■ **Exercise brief**
Please print the full listing below exactly, but not the pictures in it.

■ **Data provided**

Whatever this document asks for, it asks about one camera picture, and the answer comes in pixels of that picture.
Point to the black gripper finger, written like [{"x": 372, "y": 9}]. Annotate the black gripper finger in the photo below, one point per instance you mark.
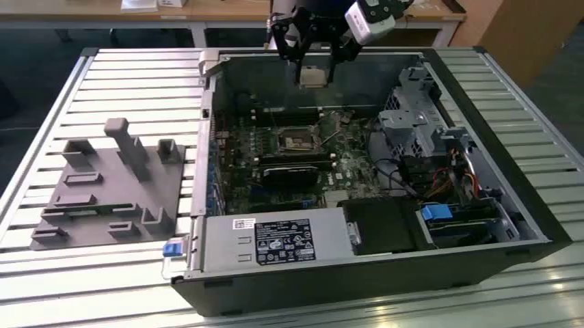
[
  {"x": 346, "y": 44},
  {"x": 294, "y": 41}
]

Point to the silver CPU plate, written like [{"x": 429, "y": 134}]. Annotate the silver CPU plate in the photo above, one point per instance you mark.
[{"x": 316, "y": 77}]

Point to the CPU socket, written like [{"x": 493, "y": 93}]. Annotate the CPU socket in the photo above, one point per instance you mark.
[{"x": 298, "y": 140}]

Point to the black RAM slot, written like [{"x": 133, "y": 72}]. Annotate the black RAM slot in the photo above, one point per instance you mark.
[
  {"x": 292, "y": 163},
  {"x": 292, "y": 157}
]

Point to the wooden desk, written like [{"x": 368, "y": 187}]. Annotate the wooden desk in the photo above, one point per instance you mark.
[{"x": 227, "y": 15}]

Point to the round coin battery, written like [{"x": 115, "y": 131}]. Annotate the round coin battery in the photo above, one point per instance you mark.
[{"x": 345, "y": 119}]

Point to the white box dark print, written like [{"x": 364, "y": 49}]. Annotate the white box dark print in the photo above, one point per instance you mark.
[{"x": 171, "y": 3}]

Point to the metal drive cage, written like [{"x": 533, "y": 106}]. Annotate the metal drive cage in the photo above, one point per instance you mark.
[{"x": 410, "y": 133}]

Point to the white cardboard box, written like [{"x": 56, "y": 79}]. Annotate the white cardboard box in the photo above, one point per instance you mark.
[{"x": 137, "y": 6}]

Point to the green motherboard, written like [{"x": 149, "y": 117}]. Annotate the green motherboard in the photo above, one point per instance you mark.
[{"x": 356, "y": 171}]

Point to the wooden cabinet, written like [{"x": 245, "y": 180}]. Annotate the wooden cabinet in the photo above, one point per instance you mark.
[{"x": 529, "y": 34}]

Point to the black graphics card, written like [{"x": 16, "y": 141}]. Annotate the black graphics card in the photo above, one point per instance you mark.
[{"x": 289, "y": 179}]

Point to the silver chipset heatsink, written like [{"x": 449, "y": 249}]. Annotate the silver chipset heatsink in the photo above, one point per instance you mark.
[{"x": 337, "y": 199}]

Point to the blue disk carrier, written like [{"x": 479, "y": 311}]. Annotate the blue disk carrier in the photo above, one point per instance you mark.
[{"x": 436, "y": 213}]

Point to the grey parts rack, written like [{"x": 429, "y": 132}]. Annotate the grey parts rack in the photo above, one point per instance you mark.
[{"x": 114, "y": 191}]

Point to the grey power supply unit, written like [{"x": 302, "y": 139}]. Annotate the grey power supply unit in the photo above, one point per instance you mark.
[{"x": 219, "y": 239}]

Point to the blue case latch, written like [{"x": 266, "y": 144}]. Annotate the blue case latch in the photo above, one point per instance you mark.
[{"x": 173, "y": 247}]

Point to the black open PC case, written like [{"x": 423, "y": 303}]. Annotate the black open PC case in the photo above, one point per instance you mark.
[{"x": 320, "y": 294}]

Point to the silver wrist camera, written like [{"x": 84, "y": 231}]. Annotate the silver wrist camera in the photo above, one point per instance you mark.
[{"x": 369, "y": 20}]

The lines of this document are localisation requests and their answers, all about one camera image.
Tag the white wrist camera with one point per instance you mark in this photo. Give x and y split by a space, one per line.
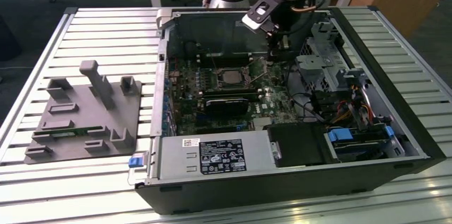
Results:
259 12

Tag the blue plastic clip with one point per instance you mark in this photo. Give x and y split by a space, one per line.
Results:
390 131

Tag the hard disk in blue carrier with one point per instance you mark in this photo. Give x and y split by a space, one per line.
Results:
339 135

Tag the grey parts rack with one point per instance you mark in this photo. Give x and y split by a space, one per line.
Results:
88 112

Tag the grey power supply unit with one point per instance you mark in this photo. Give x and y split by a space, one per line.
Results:
176 160

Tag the CPU socket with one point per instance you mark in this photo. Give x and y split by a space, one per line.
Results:
226 84

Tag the black open PC case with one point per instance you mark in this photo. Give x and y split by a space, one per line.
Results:
247 195

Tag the blue case latch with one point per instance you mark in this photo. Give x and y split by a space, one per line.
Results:
136 161

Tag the green RAM stick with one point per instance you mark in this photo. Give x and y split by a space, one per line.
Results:
82 130

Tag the green motherboard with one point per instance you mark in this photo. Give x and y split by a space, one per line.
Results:
275 102

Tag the black installed RAM stick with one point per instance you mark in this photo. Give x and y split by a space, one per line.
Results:
230 95
230 60

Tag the silver metal drive cage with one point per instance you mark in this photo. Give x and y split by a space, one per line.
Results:
318 62

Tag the silver CPU chip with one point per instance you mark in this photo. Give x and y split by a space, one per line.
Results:
232 75

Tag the thin metal locking lever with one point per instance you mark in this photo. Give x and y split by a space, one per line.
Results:
260 77
214 62

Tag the small silver heat sink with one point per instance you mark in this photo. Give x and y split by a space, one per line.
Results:
263 123

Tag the black graphics card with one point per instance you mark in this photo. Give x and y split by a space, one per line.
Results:
226 106

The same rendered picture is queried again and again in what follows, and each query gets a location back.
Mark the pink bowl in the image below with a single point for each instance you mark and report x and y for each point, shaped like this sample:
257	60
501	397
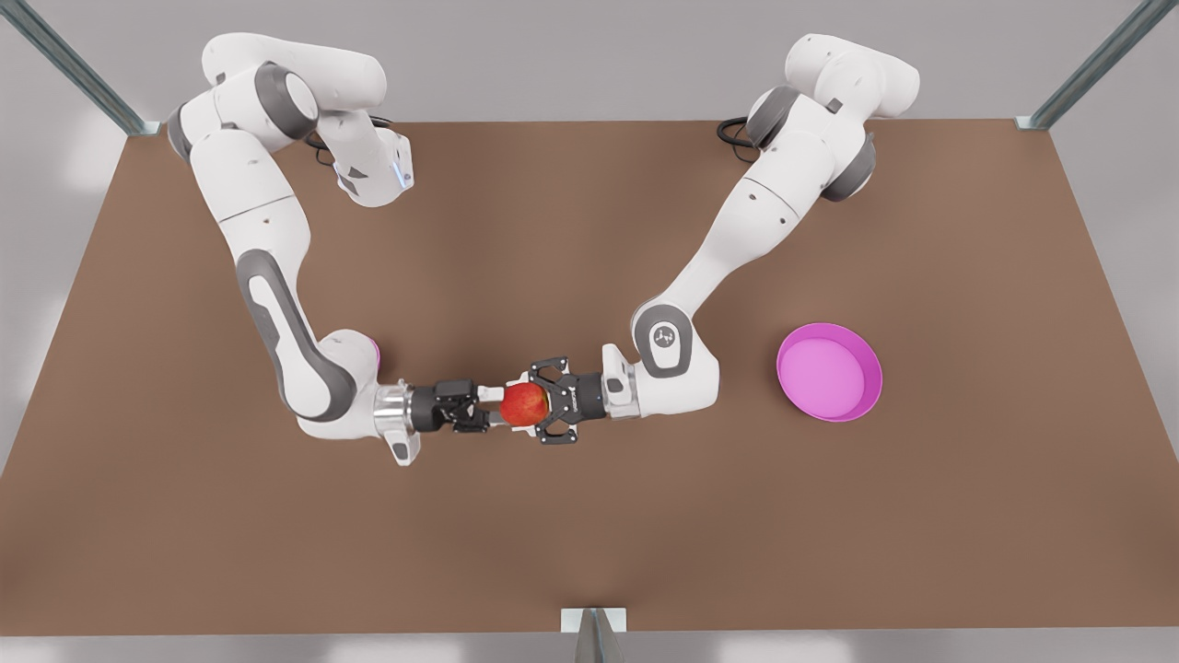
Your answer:
374	351

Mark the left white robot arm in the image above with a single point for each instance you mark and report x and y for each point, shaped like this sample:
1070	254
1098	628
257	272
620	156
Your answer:
764	203

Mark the pink plate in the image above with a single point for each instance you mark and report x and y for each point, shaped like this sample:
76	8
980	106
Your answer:
826	372

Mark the red apple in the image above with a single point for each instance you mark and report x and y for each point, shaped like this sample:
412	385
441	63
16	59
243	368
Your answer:
523	405

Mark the silver frame post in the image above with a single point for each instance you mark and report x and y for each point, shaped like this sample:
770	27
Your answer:
595	635
74	69
1091	66

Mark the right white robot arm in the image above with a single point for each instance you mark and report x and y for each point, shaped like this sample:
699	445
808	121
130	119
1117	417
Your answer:
267	212

■ **The answer**
Whatever this document asks for, it asks about one camera picture, and the answer comes in pixels of that picture.
Point to the black gripper finger, written like [{"x": 372, "y": 9}]. Annotate the black gripper finger in the photo below, one point per instance you mark.
[
  {"x": 346, "y": 44},
  {"x": 294, "y": 41}
]

Point to the silver CPU plate, written like [{"x": 429, "y": 134}]. Annotate the silver CPU plate in the photo above, one point per instance you mark.
[{"x": 316, "y": 77}]

Point to the CPU socket, written like [{"x": 493, "y": 93}]. Annotate the CPU socket in the photo above, one point per instance you mark.
[{"x": 298, "y": 140}]

Point to the black RAM slot, written like [{"x": 133, "y": 72}]. Annotate the black RAM slot in the photo above, one point per instance you mark.
[
  {"x": 292, "y": 163},
  {"x": 292, "y": 157}
]

Point to the wooden desk, written like [{"x": 368, "y": 187}]. Annotate the wooden desk in the photo above, one point per instance you mark.
[{"x": 227, "y": 15}]

Point to the round coin battery, written like [{"x": 115, "y": 131}]. Annotate the round coin battery in the photo above, one point per instance you mark.
[{"x": 345, "y": 119}]

Point to the white box dark print, written like [{"x": 364, "y": 49}]. Annotate the white box dark print in the photo above, one point per instance you mark.
[{"x": 171, "y": 3}]

Point to the metal drive cage, written like [{"x": 533, "y": 106}]. Annotate the metal drive cage in the photo above, one point per instance you mark.
[{"x": 410, "y": 133}]

Point to the white cardboard box, written like [{"x": 56, "y": 79}]. Annotate the white cardboard box in the photo above, one point per instance you mark.
[{"x": 137, "y": 6}]

Point to the green motherboard, written like [{"x": 149, "y": 117}]. Annotate the green motherboard in the photo above, one point per instance you mark.
[{"x": 356, "y": 171}]

Point to the wooden cabinet, written like [{"x": 245, "y": 180}]. Annotate the wooden cabinet in the photo above, one point per instance you mark.
[{"x": 529, "y": 34}]

Point to the black graphics card, written like [{"x": 16, "y": 141}]. Annotate the black graphics card in the photo above, one point per instance you mark.
[{"x": 289, "y": 179}]

Point to the silver chipset heatsink, written like [{"x": 449, "y": 249}]. Annotate the silver chipset heatsink in the photo above, one point per instance you mark.
[{"x": 337, "y": 199}]

Point to the blue disk carrier, written like [{"x": 479, "y": 311}]. Annotate the blue disk carrier in the photo above, one point per instance you mark.
[{"x": 436, "y": 213}]

Point to the grey parts rack, written like [{"x": 429, "y": 132}]. Annotate the grey parts rack in the photo above, one point per instance you mark.
[{"x": 114, "y": 191}]

Point to the grey power supply unit, written like [{"x": 302, "y": 139}]. Annotate the grey power supply unit in the photo above, one point per instance you mark.
[{"x": 219, "y": 239}]

Point to the blue case latch, written like [{"x": 266, "y": 144}]. Annotate the blue case latch in the photo above, one point per instance you mark.
[{"x": 173, "y": 247}]

Point to the black open PC case, written like [{"x": 423, "y": 303}]. Annotate the black open PC case in the photo above, one point per instance you mark.
[{"x": 320, "y": 294}]

Point to the silver wrist camera, written like [{"x": 84, "y": 231}]. Annotate the silver wrist camera in the photo above, one point per instance you mark.
[{"x": 369, "y": 20}]

The lines of this document are localisation requests and their answers, all about one camera image.
Tag the white wrist camera with one point per instance you mark in this photo. Give x and y split by a space, one per line.
Results:
259 12

Tag the blue plastic clip with one point per instance you mark in this photo. Give x and y split by a space, one per line.
Results:
390 131

Tag the hard disk in blue carrier with one point per instance you mark in this photo. Give x and y split by a space, one per line.
Results:
339 135

Tag the grey parts rack with one point per instance you mark in this photo. Give x and y split by a space, one per line.
Results:
88 112

Tag the grey power supply unit with one point per instance you mark in this photo. Give x and y split by a space, one per line.
Results:
176 160

Tag the CPU socket with one point per instance you mark in this photo. Give x and y split by a space, one per line.
Results:
226 84

Tag the black open PC case with one point per instance you mark in this photo. Give x and y split by a space, one per line.
Results:
247 195

Tag the blue case latch with one point per instance you mark in this photo. Give x and y split by a space, one per line.
Results:
136 161

Tag the green RAM stick with one point per instance you mark in this photo. Give x and y split by a space, one per line.
Results:
82 130

Tag the green motherboard with one point per instance you mark in this photo. Give x and y split by a space, one per line.
Results:
275 102

Tag the black installed RAM stick with one point per instance you mark in this photo. Give x and y split by a space, one per line.
Results:
230 95
230 60

Tag the silver metal drive cage with one point per instance you mark in this photo. Give x and y split by a space, one per line.
Results:
318 62

Tag the silver CPU chip with one point per instance you mark in this photo. Give x and y split by a space, one per line.
Results:
232 75

Tag the thin metal locking lever with one point per instance you mark in this photo. Give x and y split by a space, one per line.
Results:
260 77
214 62

Tag the small silver heat sink with one point per instance you mark in this photo. Give x and y split by a space, one per line.
Results:
263 123

Tag the black graphics card with one point per instance you mark in this photo. Give x and y split by a space, one per line.
Results:
226 106

The same rendered picture is queried again and again in what follows, and each query gets a location back.
Mark the pink bowl in the image below with a single point for each instance you mark and report x and y for each point, shaped like this sample:
257	60
501	397
Your answer:
374	351

Mark the left white robot arm in the image above with a single point for each instance you mark and report x and y for each point, shaped like this sample:
1070	254
1098	628
257	272
620	156
Your answer:
764	203

Mark the pink plate in the image above with a single point for each instance you mark and report x and y for each point, shaped like this sample:
76	8
980	106
Your answer:
826	372

Mark the red apple in the image above with a single point for each instance you mark and report x and y for each point, shaped like this sample:
412	385
441	63
16	59
243	368
Your answer:
523	405

Mark the silver frame post in the image above with a single point for each instance you mark and report x and y for each point, shaped like this sample:
770	27
Your answer:
595	635
74	69
1091	66

Mark the right white robot arm in the image above with a single point for each instance you mark and report x and y for each point, shaped like this sample:
699	445
808	121
130	119
1117	417
Your answer:
267	212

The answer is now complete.